Please write out word for word the opening lines of the material, including the line with "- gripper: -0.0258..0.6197" as the last.
——————————
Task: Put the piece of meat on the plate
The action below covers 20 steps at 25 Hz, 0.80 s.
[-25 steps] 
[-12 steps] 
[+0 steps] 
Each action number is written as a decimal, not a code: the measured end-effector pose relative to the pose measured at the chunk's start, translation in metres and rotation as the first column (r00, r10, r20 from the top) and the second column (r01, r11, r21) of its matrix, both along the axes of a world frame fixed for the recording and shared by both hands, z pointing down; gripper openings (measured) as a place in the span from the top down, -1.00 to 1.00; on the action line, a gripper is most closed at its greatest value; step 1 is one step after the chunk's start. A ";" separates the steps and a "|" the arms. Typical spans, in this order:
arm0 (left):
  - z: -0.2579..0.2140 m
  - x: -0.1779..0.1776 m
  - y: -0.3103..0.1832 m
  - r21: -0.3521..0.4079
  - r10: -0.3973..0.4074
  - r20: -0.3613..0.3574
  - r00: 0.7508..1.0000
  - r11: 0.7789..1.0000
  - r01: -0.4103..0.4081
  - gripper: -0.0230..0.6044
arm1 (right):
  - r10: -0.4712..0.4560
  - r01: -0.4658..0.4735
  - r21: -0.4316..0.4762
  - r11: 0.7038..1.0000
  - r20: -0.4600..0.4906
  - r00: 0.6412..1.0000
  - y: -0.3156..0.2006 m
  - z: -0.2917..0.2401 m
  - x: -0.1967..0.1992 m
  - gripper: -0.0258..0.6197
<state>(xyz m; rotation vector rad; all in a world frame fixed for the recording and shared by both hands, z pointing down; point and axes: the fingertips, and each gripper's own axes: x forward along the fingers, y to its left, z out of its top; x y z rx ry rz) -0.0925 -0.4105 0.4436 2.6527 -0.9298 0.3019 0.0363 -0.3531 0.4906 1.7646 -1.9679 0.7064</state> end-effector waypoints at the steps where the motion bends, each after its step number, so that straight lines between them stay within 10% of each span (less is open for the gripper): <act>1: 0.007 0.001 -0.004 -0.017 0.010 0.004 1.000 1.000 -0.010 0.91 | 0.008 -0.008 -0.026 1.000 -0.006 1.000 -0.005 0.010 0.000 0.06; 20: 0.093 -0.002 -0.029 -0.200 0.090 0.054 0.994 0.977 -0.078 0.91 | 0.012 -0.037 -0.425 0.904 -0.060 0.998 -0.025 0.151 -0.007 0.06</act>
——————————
» **Expected answer**
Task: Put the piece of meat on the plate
The action below covers 20 steps at 25 Hz, 0.80 s.
[-25 steps] 
[-12 steps] 
[+0 steps] 
Each action number is written as a decimal, not a code: the measured end-effector pose relative to the pose measured at the chunk's start, translation in metres and rotation as the first column (r00, r10, r20 from the top) and the second column (r01, r11, r21) of its matrix, both along the axes of a world frame fixed for the recording and shared by both hands, z pointing down; gripper openings (measured) as a place in the span from the top down, -1.00 to 1.00; on the action line, a gripper is most closed at its greatest value; step 1 is one step after the chunk's start. A ";" separates the steps and a "|" the arms. Typical spans, in this order:
arm0 (left):
  - z: -0.2579..0.2140 m
  - x: -0.1779..0.1776 m
  - y: -0.3103..0.1832 m
  - r21: -0.3521..0.4079
  - r10: -0.3973..0.4074
  - r20: -0.3613..0.3574
  - r00: 0.7508..1.0000
  - r11: 0.7789..1.0000
  - r01: -0.4103..0.4081
  - gripper: -0.0230..0.6044
arm1 (right):
  - r10: -0.4712..0.4560
  - r01: -0.4658..0.4735
  - r21: -0.4316..0.4762
  - r11: 0.7038..1.0000
  - r20: -0.4600..0.4906
  - r00: 0.6412..1.0000
  - y: -0.3156..0.2006 m
  - z: -0.2917..0.2401 m
  - x: -0.1967..0.1992 m
  - gripper: -0.0258..0.6197

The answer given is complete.